We're about half way through our tour right now and things are getting interesting. On Monday we premiered a new single called, "I Don't Feel Alright," via the Northern Transmissions blog. It features Fran Litterski of Kid Runner, and current touring keyboardist for Magic Man, on vocals, and the always illustrious Jeff Martin on drums. I detail out the recording process of the song in the Northern Transmissions premiere, but I wanted to share a bit more about the origins of the song and how it came about here.

In late 2015 I became very frustrated with where I was as an artist and musician. I felt like creatively I had slowed down and that I wasn't putting my time and energy into music the way I wanted to. I looked at everything around me: my house, my studio, my job, etc. I decided if I really wanted to get on with it, I was going to have to let a lot of those things go. It took a bit of time and finagling, but everything came to fruition on New Years eve of 2015 when I worked the last day of my marketing job of four years. Shortly after, I drove out to my girlfriend’s place in Philadelphia to spend my first month as a full time musician there.

I was going on my first tour in three months and I was supposed to have an hours worth of material. At the time I had about 35 minutes, so I needed to get writing. The first week went by, and I came up with nothing. The second week went by...nothing. The third week went by, and while I’d scraped together a couple of ideas, deep down I knew they were rubbish. The further I went down this rabbit hole of creative stagnation, the more I began distracting myself with all the useless marketing stuff I thought mattered as a musician. 

I started to figure out something was wrong when I came back to Ohio after a month. I met up with my mentor and old studio partner, Tony. I played some songs for him that I’d been working on, and after he turned to me and said, “That’s it?” We didn’t dwindle on the subject for long, but inside my stomach was turning and I couldn’t get the disappointed tone of the statement out of my head. 

A week with my co-producer, Mike, in his studio didn’t help either. We’d worked through some of the back-log of tracks we had, but overall I was completely in the dumps and totally uninspired. When I went back to Philadelphia, I was filled with self-doubt. Had I grossly over-estimated my abilities when it came to writing songs? Had I really just walked away from a nice practical life by all standards for something I was totally unprepared for?
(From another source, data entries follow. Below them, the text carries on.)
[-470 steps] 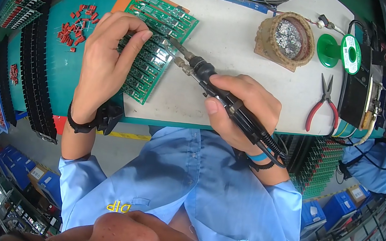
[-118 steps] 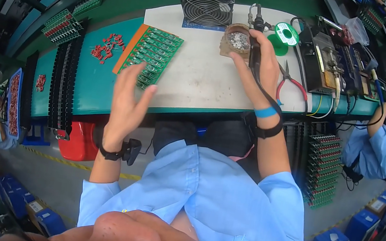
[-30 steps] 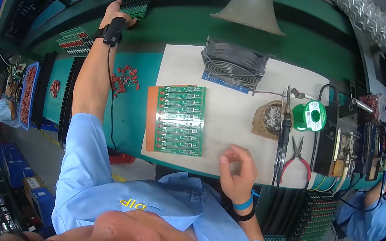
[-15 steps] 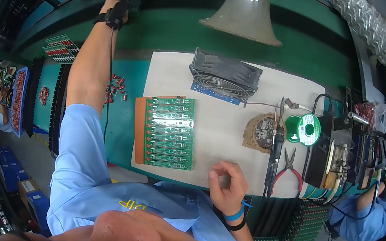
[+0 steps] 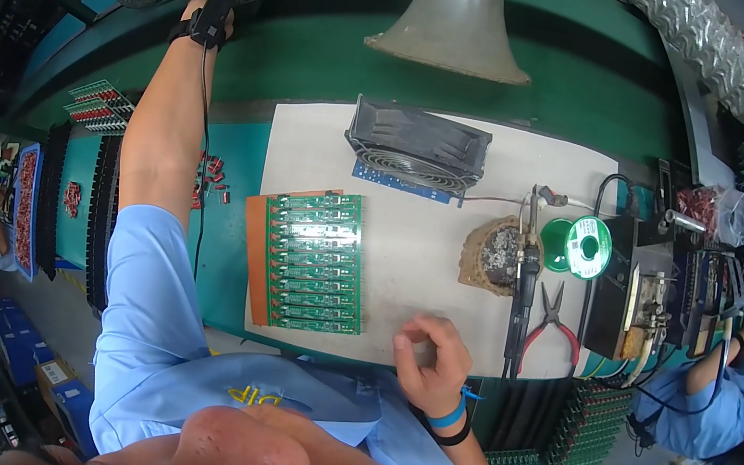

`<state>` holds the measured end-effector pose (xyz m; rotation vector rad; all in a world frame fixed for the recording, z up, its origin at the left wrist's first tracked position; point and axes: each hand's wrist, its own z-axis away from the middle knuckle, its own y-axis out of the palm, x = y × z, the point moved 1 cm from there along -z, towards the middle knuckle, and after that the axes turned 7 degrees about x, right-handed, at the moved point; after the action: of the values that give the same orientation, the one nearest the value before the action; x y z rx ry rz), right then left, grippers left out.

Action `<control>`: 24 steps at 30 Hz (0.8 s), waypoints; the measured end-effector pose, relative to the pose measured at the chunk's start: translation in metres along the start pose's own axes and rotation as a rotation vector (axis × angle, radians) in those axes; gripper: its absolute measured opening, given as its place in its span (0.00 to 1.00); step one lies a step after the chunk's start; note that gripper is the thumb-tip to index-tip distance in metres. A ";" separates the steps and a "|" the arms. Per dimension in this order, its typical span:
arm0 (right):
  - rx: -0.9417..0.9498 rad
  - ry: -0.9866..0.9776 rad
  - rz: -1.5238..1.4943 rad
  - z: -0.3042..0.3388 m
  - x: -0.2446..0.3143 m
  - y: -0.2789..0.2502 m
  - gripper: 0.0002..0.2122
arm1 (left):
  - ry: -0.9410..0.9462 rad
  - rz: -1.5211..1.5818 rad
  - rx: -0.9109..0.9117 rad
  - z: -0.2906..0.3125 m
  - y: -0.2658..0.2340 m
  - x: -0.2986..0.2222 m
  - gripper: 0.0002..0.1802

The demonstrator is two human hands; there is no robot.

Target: The person solders components onto a circuit board using a soldering iron and wire, then briefly presses a metal plate against the board. After setting the plate aside, they continue soldering more points on the board before placing it onto a rack.

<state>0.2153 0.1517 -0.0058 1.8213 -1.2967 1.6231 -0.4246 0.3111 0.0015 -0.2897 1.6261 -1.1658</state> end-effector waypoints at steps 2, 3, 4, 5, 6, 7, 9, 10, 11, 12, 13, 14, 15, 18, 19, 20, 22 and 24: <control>0.006 0.006 0.002 0.001 0.000 0.000 0.15 | -0.036 0.026 0.082 -0.011 0.003 0.000 0.12; 0.004 0.005 0.006 0.001 0.000 0.000 0.15 | -0.053 0.038 0.125 -0.013 0.005 -0.002 0.14; 0.002 0.012 0.008 0.001 0.000 0.000 0.15 | -0.051 0.041 0.126 -0.014 0.007 -0.004 0.14; 0.000 0.018 0.009 0.001 0.000 0.000 0.15 | 0.016 -0.077 0.081 -0.014 0.009 -0.005 0.20; -0.002 0.025 0.010 0.001 0.000 0.000 0.15 | 0.082 -0.195 0.034 -0.015 0.012 -0.007 0.26; 0.000 0.025 0.011 0.001 0.000 0.000 0.15 | 0.145 -0.315 -0.014 -0.013 0.013 -0.008 0.32; -0.002 0.023 0.017 0.000 0.000 0.000 0.14 | 0.114 -0.333 -0.005 -0.019 0.017 -0.011 0.33; -0.005 0.021 0.020 0.000 0.000 0.000 0.14 | 0.085 -0.352 0.003 -0.022 0.019 -0.013 0.33; -0.006 0.019 0.022 0.001 0.000 0.000 0.14 | 0.057 -0.370 0.011 -0.023 0.021 -0.015 0.34; -0.007 0.022 0.029 0.001 0.000 0.000 0.14 | 0.058 -0.367 0.010 -0.024 0.023 -0.014 0.34; -0.008 0.023 0.035 0.002 0.000 0.001 0.14 | 0.059 -0.357 0.021 -0.025 0.026 -0.013 0.35; -0.008 0.022 0.038 0.001 -0.001 0.001 0.14 | 0.057 -0.349 0.027 -0.026 0.027 -0.010 0.35; -0.005 0.014 0.036 0.000 -0.001 0.002 0.14 | 0.054 -0.341 0.032 -0.026 0.027 -0.006 0.36; 0.010 0.003 0.019 0.000 0.000 0.006 0.13 | 0.133 -0.228 -0.101 -0.025 0.021 0.021 0.36; 0.034 -0.005 0.003 0.001 -0.001 0.007 0.13 | 0.172 -0.175 -0.158 -0.019 0.015 0.032 0.36; 0.016 0.007 0.016 0.005 -0.003 0.005 0.13 | 0.256 -0.195 -0.133 -0.004 0.015 0.020 0.30; -0.011 0.024 0.039 0.011 -0.007 0.003 0.13 | 0.120 -0.227 0.073 0.030 0.008 -0.020 0.28; 0.005 0.016 0.021 0.015 -0.009 0.004 0.13 | -0.126 -0.238 0.229 0.066 0.000 -0.039 0.31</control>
<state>0.2212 0.1409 -0.0189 1.7998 -1.3101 1.6504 -0.3532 0.3025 0.0273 -0.4082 1.3597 -1.4713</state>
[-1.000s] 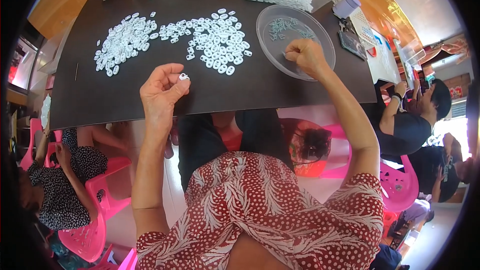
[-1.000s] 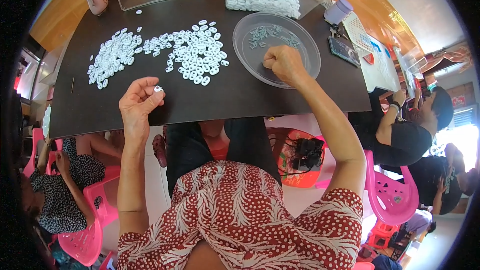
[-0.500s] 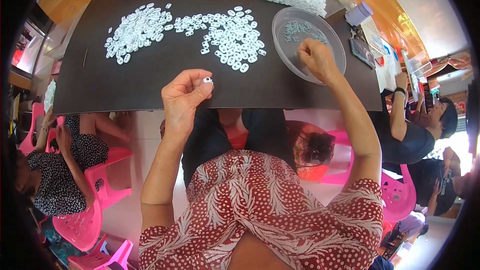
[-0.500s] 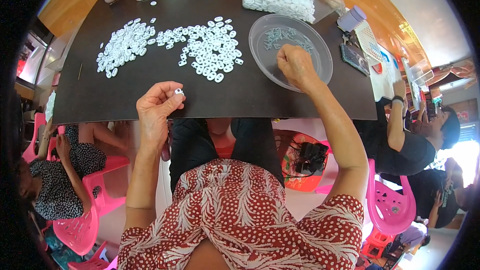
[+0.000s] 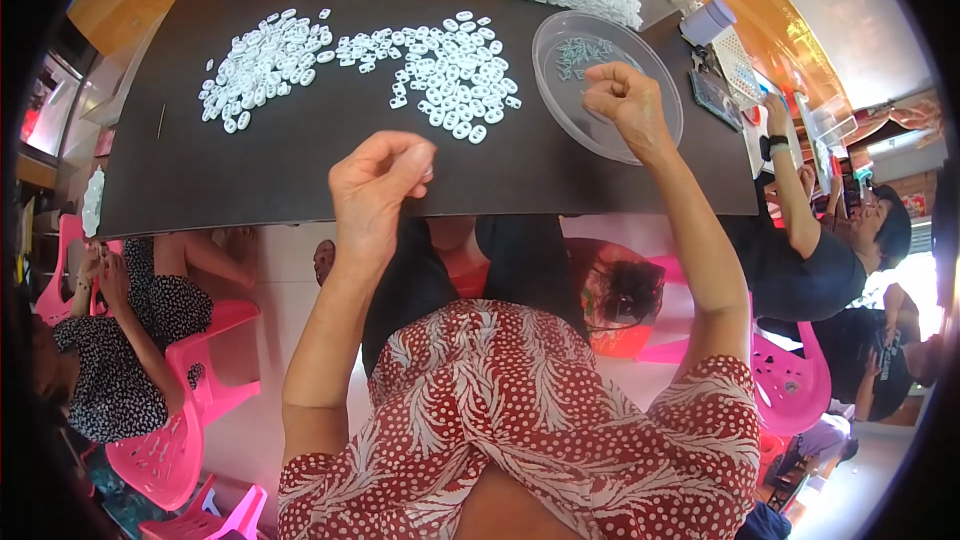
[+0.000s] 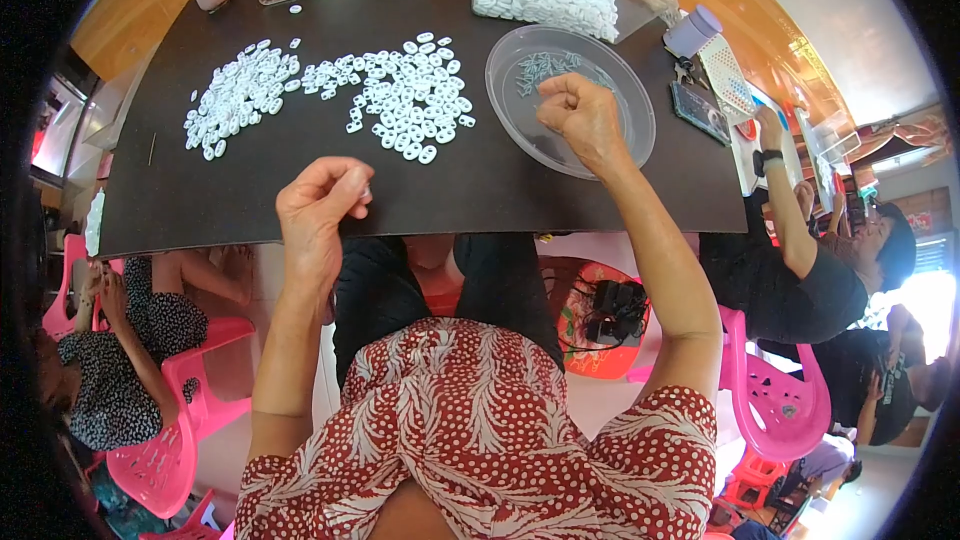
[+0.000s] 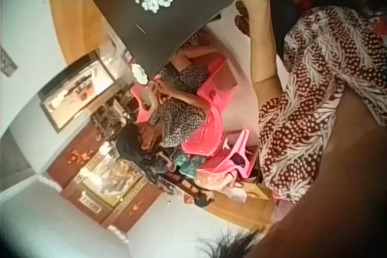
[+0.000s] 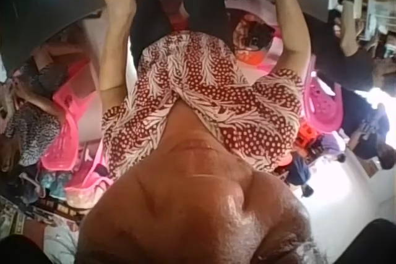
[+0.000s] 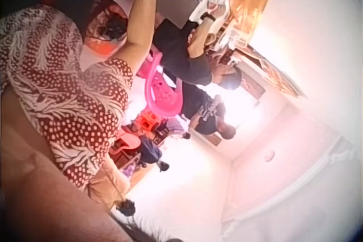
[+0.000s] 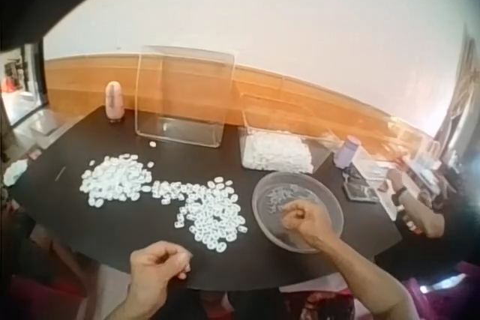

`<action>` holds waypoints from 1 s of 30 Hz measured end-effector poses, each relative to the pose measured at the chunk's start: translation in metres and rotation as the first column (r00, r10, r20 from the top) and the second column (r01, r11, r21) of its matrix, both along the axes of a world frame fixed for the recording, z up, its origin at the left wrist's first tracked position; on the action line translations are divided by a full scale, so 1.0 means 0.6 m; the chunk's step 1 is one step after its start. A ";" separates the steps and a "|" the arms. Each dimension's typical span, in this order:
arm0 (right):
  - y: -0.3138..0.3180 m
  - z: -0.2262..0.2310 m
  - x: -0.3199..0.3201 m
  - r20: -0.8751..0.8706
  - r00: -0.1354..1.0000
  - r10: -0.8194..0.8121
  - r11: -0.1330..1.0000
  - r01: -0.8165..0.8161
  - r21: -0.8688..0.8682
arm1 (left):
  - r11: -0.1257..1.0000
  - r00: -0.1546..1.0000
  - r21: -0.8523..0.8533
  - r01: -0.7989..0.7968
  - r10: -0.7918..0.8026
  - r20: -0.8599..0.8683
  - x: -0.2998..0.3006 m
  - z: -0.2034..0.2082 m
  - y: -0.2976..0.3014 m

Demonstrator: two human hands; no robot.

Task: Assembling small plastic components by manually inserting metal pins into pre-drilled holes at a workstation.

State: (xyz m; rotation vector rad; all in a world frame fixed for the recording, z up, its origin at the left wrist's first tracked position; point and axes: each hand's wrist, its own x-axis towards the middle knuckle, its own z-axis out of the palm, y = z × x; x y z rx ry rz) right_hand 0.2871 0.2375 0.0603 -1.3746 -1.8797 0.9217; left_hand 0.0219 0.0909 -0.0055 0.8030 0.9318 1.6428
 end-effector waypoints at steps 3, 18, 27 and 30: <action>-0.019 0.017 -0.022 -0.010 1.000 -0.003 1.000 0.003 0.029 | 0.997 0.990 0.013 0.075 -0.073 -0.124 0.027 0.021 0.026; -0.064 0.047 -0.015 -0.294 0.956 -0.015 0.991 -0.025 -0.131 | 0.950 0.865 0.156 0.271 -0.169 -0.472 0.166 0.050 0.171; -0.042 0.003 -0.013 -0.514 0.846 -0.140 0.985 0.171 0.013 | 0.949 0.448 0.307 0.068 0.246 -0.860 0.194 0.054 0.177; -0.045 0.009 -0.003 -0.420 0.897 -0.138 0.984 0.173 0.046 | 0.908 0.467 0.413 0.073 0.335 -0.818 0.188 0.049 0.175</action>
I began to reflect on all the decisions I’d made over the past year and realized that a bigger issue than all of those externalities was that I just wasn’t at all in touch with my emotions. I was so wound up in becoming a full-time musician that I'd forgotten how to be one. It didn’t come back instantly, but more and more I started to learn to be more honest with myself again. I was worried and uncomfortable with my new routine. As soon as I focused on those feelings and tapped into them, that’s when the hooks and lyrics started popping in my head. Soon after, I had the full arrangement of “I Don’t Feel Alright" ready to go. 

This song was all I needed to open up the floodgates creatively. It’s become therapeutic in a sense and serves as a reminder to look inwards before we start focusing on external forces if we’re in a rut. I know that won’t be the last time I go through something like that, so it’s nice to have this snapshot that can remind me that it’s never permanent if you shift the focus. I hope you enjoy the song as much as I do.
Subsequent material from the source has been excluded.